Now some stablecoin boosters claim they’re safe because their stablecoins are backed by real assets like treasuries and cash, not fake tokens and an algorithm. But during last week’s market turmoil, Tether, the world’s largest stablecoin market cap, broke its dollar peg. And that was scary because it’s an open secret that Tether is not actually backed 1-to-1 by treasuries and cash like it claims.
So Mr. Lizárraga, let me turn to you. If you invested in a money market fund, would you generally have confidence that the fund was actually backed by the liquid, high-quality assets that it claimed it was?
Jaime E. Lizárraga, Member Designate, Securities and Exchange Commission: Thank you senator. Yes, SEC rules require money market funds to disclose their assets and to have those disclosures audited by independent third parties.
Senator Warren: Alright, and now let’s compare that to stablecoins. Are stablecoins currently providing audited disclosures that allow verification that they’re backed by quality assets?
Mr. Lizárraga: To the best of my knowledge, no.
Senator Warren: No. And in fact, asked why they wouldn’t produce audited financial disclosures, Tether’s executive said it’s because they don’t want to spill their quote “secret sauce.” I believe them — Tether doesn’t want investors to know what is, and what is not, backing up this so-called stable coin. And that is a gigantic red flag.
So, I’m going to do this really fast. Let me do one more.
Mr. Uyeda if you wanted to buy stock for a company listed on the New York Stock Exchange, could you be reasonably confident that the exchange wasn’t trading against you, or had other conflicts of interest that could put you at a disadvantage?

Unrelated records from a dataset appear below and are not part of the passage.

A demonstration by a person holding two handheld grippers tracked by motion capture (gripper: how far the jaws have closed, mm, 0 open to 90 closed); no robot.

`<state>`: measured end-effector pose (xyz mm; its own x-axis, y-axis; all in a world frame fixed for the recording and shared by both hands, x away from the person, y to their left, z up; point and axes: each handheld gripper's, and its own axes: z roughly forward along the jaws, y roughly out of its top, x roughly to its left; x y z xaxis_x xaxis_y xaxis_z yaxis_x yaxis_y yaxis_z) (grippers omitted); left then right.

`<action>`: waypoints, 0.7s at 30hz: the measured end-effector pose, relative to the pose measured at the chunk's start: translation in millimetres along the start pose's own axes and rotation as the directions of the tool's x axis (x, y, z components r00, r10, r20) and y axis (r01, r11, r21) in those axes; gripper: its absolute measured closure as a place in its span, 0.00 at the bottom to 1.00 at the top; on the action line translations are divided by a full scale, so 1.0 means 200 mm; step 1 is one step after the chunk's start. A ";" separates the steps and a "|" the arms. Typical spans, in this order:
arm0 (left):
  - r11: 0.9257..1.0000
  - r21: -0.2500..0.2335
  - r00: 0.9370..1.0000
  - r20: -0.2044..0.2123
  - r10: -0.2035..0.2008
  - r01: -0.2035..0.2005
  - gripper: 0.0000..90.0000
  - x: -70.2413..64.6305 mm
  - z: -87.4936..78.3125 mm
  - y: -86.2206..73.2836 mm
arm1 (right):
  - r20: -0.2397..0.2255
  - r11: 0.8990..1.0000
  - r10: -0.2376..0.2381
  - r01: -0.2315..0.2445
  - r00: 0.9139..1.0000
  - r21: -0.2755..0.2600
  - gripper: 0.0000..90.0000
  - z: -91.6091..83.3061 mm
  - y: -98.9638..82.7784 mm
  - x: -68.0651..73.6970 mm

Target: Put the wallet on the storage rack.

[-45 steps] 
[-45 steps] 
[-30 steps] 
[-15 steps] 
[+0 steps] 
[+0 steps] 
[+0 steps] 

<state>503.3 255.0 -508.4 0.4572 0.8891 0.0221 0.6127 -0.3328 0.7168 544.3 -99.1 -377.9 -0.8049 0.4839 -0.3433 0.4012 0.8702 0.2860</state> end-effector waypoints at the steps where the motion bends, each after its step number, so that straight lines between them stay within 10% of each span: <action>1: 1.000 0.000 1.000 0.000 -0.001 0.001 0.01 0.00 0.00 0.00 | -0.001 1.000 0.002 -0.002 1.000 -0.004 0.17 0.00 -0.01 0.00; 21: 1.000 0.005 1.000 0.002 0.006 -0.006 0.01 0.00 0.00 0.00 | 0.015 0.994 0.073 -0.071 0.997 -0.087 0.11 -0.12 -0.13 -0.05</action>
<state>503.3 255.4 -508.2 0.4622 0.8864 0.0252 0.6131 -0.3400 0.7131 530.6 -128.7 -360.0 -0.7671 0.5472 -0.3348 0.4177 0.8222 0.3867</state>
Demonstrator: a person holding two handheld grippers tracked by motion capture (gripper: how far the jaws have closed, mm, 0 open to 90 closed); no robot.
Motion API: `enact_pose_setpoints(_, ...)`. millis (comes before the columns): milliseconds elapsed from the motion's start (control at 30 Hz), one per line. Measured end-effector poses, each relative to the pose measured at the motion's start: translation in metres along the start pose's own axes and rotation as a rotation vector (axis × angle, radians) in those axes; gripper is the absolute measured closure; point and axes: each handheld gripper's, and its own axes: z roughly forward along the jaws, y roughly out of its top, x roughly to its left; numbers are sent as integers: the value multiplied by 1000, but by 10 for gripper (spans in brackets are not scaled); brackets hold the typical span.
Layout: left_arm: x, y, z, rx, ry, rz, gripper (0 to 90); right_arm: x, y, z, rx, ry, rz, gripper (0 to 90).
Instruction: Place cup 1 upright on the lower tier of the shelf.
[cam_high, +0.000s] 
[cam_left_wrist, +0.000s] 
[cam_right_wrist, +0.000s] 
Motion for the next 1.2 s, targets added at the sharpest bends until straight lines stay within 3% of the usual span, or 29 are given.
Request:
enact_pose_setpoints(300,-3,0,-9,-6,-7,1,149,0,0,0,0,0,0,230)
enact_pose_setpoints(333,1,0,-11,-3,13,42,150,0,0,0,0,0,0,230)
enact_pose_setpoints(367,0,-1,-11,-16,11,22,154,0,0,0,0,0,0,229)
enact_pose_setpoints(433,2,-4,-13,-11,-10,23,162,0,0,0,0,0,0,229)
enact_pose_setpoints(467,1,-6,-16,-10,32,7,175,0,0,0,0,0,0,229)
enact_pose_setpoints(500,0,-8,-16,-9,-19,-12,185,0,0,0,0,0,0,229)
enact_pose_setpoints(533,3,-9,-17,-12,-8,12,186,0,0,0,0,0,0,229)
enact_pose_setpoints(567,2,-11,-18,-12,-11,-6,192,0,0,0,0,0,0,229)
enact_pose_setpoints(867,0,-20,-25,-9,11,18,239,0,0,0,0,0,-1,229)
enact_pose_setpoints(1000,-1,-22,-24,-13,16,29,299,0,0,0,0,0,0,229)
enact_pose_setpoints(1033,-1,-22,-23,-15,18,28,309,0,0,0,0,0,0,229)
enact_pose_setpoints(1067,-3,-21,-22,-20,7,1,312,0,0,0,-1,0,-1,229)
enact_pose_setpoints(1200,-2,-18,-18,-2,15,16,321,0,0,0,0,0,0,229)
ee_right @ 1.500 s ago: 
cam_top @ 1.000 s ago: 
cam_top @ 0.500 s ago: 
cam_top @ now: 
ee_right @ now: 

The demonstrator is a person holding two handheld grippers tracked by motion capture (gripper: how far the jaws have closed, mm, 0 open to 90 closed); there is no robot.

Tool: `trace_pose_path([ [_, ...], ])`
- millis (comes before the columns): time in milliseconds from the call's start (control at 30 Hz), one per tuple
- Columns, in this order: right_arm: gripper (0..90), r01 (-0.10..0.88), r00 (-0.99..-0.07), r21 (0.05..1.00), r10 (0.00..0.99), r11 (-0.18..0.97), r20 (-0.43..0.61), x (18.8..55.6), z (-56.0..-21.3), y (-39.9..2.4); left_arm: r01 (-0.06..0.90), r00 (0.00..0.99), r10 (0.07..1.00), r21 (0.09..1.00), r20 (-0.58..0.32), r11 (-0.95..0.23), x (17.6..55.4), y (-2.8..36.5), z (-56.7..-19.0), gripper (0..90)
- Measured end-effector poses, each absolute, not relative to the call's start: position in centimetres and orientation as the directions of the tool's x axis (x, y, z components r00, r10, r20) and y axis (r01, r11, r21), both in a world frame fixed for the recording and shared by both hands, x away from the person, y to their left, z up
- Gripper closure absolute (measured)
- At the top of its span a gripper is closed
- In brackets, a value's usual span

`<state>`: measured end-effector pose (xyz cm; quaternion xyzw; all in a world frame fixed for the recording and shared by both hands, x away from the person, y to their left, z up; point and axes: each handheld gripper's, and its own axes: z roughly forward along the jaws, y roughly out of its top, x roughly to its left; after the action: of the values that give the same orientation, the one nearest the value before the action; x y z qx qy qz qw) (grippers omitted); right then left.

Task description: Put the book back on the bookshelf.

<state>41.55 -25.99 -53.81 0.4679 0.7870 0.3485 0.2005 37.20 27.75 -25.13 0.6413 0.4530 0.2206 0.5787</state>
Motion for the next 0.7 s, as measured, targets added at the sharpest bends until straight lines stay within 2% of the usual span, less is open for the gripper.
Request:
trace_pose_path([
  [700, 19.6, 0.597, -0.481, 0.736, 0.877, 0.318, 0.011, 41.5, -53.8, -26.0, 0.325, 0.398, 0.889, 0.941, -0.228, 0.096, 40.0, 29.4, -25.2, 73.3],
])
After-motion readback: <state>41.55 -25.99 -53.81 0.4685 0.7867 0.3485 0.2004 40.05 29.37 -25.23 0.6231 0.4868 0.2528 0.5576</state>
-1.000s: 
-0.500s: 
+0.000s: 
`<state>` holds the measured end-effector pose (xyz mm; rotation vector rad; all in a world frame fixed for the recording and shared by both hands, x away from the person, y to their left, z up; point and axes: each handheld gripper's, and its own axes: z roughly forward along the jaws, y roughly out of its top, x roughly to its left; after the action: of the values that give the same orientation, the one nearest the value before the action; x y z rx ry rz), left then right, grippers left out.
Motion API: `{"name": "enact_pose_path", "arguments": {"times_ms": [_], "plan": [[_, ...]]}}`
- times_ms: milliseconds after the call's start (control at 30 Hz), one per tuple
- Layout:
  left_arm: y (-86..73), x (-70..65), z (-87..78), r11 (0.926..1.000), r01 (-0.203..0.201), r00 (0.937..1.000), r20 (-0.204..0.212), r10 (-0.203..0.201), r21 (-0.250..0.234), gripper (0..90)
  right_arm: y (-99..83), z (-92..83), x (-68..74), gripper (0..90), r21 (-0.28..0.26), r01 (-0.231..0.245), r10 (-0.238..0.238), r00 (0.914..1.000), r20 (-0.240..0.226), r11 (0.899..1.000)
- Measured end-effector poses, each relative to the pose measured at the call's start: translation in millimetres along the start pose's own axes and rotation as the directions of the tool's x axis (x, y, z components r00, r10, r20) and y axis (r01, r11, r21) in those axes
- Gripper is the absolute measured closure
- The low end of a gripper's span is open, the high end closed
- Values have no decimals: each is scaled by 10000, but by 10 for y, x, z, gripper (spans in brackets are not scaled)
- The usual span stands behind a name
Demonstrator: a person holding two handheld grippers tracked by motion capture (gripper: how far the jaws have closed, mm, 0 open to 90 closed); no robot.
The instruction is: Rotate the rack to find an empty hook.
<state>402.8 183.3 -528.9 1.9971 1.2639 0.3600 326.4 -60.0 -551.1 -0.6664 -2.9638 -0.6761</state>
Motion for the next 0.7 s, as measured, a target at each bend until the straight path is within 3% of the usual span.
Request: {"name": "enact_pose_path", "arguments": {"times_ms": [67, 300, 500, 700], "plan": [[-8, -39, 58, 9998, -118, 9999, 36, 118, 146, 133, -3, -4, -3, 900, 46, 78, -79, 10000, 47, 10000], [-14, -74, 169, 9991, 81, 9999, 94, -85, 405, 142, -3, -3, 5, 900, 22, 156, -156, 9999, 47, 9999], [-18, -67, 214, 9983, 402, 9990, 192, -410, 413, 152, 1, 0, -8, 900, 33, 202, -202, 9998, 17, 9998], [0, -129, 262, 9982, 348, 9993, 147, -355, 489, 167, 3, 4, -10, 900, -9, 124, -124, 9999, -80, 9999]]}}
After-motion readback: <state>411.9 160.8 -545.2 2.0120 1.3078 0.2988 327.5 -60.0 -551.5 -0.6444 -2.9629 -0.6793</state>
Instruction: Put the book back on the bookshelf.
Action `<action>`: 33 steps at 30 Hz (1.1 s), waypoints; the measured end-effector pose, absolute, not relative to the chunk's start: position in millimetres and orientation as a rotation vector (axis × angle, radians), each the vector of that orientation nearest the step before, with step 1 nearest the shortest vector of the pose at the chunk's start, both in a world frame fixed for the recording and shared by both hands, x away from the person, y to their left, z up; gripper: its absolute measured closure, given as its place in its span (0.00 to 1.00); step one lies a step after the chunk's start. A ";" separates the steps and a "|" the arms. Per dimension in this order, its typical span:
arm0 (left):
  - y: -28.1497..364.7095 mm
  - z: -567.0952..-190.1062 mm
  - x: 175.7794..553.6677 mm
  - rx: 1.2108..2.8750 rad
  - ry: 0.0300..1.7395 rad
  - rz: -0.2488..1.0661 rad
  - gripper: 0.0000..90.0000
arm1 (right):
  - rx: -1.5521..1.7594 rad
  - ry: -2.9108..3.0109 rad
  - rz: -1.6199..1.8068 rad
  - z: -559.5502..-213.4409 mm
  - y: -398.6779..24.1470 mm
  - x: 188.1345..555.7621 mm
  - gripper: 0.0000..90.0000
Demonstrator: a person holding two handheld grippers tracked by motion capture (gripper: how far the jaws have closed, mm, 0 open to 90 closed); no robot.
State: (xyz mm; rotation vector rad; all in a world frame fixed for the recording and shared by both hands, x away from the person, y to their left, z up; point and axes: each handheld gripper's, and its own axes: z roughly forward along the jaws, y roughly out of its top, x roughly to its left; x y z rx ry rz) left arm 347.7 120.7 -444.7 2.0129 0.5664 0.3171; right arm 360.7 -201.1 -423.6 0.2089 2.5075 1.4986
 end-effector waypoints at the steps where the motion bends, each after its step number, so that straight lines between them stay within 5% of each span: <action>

Mark Toshiro Uyeda, Member Designate, Securities and Exchange Commission: Yes, exchanges have to have policies to mitigate or eliminate any conflics of interest.
Senator Warren: Okay, very much unlike what happens in stablecoin.
So, you know, any investment involves risk – that’s how markets work. But a market without rules is theft. And right now, regular investors in stablecoins and crypto aren’t getting the baseline protections available in other financial markets. Count the ways that consumers can be cheated: no basic protections to protect against fraud, no review of cybersecurity, no audited financial disclosures, no protections against conflicts of interest, no cop on the beat to police market manipulation.
There’s not even any assurance that the other person on the end of a transaction isn’t a terrorist, a money launderer, or a Russian oligarch on the sanctioned list.
I understand the three of you may differ on how to regulate the crypto market. But addressing these kinds of risks will be your responsibility. So while Congress is working to set up guardrails on crypto, I urge you to use the tools you already have at your disposal to protect investors, to protect our financial system, and to protect our economy overall.